Green Pasture Farms CSA
Green Pasture Farms brings a farmers’ market assortment of items directly to consumers with a 26-week hybrid delivery model. Members customize their order weekly, choosing from produce, meat, dairy, or a share of each.

Green Pasture Farms is in the process of forming a weekly Collingswood delivery site, and will offer home delivery if membership reaches 30 residents. For more information, email Sue Cosgrove or visit their website.

 

Otolith Community Supported Seafood
Otolith offers consumers the opportunity to purchase shares of fresh seafood for the spring and summer season at a price much cheaper than is available in supermarkets. The fish are wild-caught from sustainable Alaskan fisheries, and flash-frozen immediately. Last year a friend who participated in this CSA got 15 pounds of salmon delivered to her home in Collingswood at a cost of less than $12 /pound. Otolith is currently accepting members for the upcoming season.

 

Buying Clubs and Co-Ops
These are similar to CSAs with two key exceptions. First, a buying club typically does not require a seasonal commitment or any up-front money. Members purchase what they want, when they want it, and can opt out at any time.

Second, buying clubs and cooperatives usually distribute items from a variety of farms, although a single farm may choose to use a buying club model for its direct sales.

What follows is a short list of some of the buying clubs available in our area. The upcoming Collingswood Green Festival (10 am to 2pm April 21) is an excellent opportunity to learn more about these programs and meet their representatives.

 

Winter Harvest
Philadelphia Winter Harvest Buying Club offers its only delivery site on this side of the bridge in Collingswood! We convinced them to establish a site here several years ago, and it’s now one of their most successful.

Winter Harvest offers a huge variety of locally, sustainably produced food items from farms and businesses in eastern Pennsylvania. Items include baby spinach grown in biofuel-heated greenhouses, a variety of root vegetables, mushrooms, fruits, jams/jellies/preserves, milk and yogurt, Amish sauerkraut, pastured eggs, soups and breads prepared with local ingredients, sausages and meats of all kinds, dried herbs, tofu/seitan, flours, chocolates, teas, soaps, and coffee.

Members order online, then pick up their shares Thursday evenings from November to April on the porch of a local site host.
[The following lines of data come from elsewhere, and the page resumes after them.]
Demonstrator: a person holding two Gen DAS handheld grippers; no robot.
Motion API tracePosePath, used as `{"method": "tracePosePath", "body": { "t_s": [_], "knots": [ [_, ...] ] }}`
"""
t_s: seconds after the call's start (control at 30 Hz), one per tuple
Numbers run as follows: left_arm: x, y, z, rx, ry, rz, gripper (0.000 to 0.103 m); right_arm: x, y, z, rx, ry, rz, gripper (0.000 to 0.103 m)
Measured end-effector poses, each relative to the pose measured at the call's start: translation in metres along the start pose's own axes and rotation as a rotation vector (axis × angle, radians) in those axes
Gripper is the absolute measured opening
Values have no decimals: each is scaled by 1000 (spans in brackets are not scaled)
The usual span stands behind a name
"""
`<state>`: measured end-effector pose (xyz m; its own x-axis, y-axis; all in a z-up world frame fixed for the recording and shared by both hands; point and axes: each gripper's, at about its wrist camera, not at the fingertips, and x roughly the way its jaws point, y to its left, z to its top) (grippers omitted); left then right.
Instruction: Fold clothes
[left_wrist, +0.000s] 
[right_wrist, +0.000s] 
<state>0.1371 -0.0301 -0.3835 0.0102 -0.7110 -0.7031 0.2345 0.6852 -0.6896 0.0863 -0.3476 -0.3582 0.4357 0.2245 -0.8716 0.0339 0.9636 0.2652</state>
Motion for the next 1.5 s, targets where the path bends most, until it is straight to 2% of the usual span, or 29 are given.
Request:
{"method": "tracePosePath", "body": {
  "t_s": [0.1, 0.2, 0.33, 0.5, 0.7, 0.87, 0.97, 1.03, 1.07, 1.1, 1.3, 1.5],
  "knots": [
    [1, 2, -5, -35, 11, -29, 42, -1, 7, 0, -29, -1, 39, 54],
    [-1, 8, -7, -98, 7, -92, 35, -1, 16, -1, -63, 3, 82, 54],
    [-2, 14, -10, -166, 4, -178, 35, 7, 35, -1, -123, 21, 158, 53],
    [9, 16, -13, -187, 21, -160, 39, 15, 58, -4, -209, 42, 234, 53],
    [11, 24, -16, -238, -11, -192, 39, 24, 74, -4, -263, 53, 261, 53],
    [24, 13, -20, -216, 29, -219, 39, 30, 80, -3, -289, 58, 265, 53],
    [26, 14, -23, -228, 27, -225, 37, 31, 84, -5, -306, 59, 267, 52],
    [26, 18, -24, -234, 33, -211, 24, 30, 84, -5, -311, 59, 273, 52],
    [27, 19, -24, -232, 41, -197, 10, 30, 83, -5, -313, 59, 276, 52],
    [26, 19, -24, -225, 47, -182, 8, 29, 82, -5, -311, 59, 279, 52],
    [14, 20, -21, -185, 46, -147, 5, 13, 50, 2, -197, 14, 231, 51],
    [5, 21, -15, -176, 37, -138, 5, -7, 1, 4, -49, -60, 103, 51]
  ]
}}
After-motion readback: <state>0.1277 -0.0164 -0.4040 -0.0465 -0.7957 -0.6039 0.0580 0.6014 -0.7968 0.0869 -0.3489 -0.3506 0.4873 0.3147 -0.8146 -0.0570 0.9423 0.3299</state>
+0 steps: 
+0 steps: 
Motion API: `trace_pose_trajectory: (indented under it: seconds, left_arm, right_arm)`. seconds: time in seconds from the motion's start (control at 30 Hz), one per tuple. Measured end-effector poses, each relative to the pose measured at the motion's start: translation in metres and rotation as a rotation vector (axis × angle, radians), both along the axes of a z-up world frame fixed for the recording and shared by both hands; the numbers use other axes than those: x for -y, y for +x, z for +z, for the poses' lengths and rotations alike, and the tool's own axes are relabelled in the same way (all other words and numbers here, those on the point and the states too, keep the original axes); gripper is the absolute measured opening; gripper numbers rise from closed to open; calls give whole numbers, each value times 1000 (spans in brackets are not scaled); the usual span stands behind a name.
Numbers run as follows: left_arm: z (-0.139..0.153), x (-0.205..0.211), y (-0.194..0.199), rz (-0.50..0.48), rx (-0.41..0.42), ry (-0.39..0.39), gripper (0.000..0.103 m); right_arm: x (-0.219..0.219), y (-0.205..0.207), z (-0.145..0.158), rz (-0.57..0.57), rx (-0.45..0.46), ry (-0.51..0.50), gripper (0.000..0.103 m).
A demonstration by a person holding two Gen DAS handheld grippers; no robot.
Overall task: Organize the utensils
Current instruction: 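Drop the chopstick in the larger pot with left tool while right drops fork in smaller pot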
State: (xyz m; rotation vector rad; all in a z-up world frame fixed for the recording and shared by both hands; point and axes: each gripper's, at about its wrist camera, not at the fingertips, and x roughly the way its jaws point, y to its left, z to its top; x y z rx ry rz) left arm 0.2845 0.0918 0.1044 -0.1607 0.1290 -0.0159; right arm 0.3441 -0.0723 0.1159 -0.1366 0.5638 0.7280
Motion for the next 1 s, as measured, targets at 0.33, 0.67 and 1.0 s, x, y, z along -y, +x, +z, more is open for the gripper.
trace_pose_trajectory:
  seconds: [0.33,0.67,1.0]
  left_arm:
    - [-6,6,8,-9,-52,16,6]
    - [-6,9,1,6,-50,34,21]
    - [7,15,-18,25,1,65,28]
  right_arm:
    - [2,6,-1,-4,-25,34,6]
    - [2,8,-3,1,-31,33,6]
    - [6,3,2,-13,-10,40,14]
For an application form, visit their website.

 

Suburban Organics
Suburban Organics offers weekly, year-round home delivery of organic produce to Collingswood-area residents. Differently sized boxes are available at prices cheaper than those at the supermarket. Plus, organic produce isn’t consistently available at supermarkets, which makes this service appealing.

Suburban Organics sources as many items as possible from local farms during the summer. My family has ordered in the past and found the variety of types of produce and fruit included appeal to young children. Weekly orders may be entered online.

 

Other Groups
In addition to CSAs and buying clubs, there are other opportunities to collectively purchase niche, sustainable food items. The West Jersey/Philadelphia chapter of the Holistic Moms Network (HMN) periodically organizes cooperative buying through its online message board. HMN is a membership-based organization that meets monthly at the Collingswood Library.

(Further off the beaten path, I’ve also heard about a cooperative raw-milk speakeasy of sorts, but you have to be “in the know” about this—which I am not—so ask around town.)